▸ **What to do**: Filter on the word "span": copy each matching line from the listing below.

── Dataset extract ──

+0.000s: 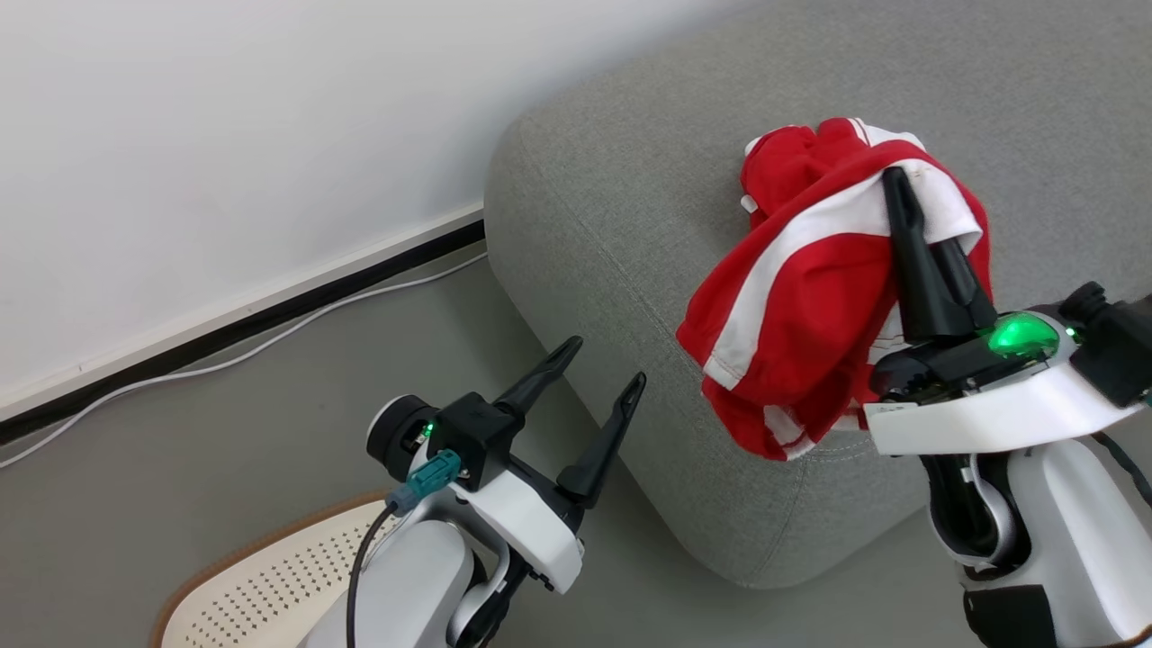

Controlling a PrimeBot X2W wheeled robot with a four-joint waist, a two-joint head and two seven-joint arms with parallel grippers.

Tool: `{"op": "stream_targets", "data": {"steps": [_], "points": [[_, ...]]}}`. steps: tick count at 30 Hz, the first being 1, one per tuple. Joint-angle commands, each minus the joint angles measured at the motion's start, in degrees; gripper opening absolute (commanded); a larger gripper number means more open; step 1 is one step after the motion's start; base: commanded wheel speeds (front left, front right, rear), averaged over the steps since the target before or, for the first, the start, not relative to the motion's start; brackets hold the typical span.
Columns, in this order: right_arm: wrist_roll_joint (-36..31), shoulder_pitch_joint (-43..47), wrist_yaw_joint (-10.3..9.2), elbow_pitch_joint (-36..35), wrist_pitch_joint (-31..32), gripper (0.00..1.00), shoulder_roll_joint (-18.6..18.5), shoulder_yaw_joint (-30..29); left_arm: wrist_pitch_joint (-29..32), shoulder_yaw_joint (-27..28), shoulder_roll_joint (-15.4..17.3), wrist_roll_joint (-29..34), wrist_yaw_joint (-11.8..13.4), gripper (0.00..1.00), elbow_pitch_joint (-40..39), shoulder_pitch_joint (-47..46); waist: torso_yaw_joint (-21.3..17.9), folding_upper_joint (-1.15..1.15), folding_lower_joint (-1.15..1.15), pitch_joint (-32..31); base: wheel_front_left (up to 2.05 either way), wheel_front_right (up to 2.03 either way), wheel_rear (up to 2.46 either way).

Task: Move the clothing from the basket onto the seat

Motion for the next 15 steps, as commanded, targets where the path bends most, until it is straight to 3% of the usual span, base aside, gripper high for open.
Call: {"op": "stream_targets", "data": {"steps": [1, 15], "points": [[-0.6, -0.1, 0.17, -2.1, -0.3, 0.0, -0.3, 0.3, -0.6, 1.5, 0.1, 0.1, -0.4, 1.0, -1.2, -1.0, -0.8, 0.0, 0.0, 0.4, 0.0, 0.0, 0.0], [-4.5, 2.7, 0.17, -5.9, -0.3, 0.0, -1.2, -8.7, -0.6, -0.7, -0.6, 0.7, -1.9, 1.0, -1.6, -2.2, -1.8, 0.0, 0.0, 4.2, 0.0, 0.0, 0.0]]}}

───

▸ **Exercise solution**:
Tool: `{"op": "stream_targets", "data": {"steps": [_], "points": [[_, ...]]}}`. steps: tick count at 30 Hz, the first being 1, one per tuple. Joint-angle commands, each minus the joint angles measured at the motion's start, in degrees; gripper opening absolute (commanded); a larger gripper number means more open; step 1 is one step after the motion's start; base: commanded wheel speeds (front left, front right, rear), averaged over the steps since the target before or, for the first, the start, not relative to the motion's start; brackets hold the typical span.
Motion for the next 15 steps, as commanded, targets where the path bends most, until it is straight to 3% of the usual span, base aside, gripper high for open.

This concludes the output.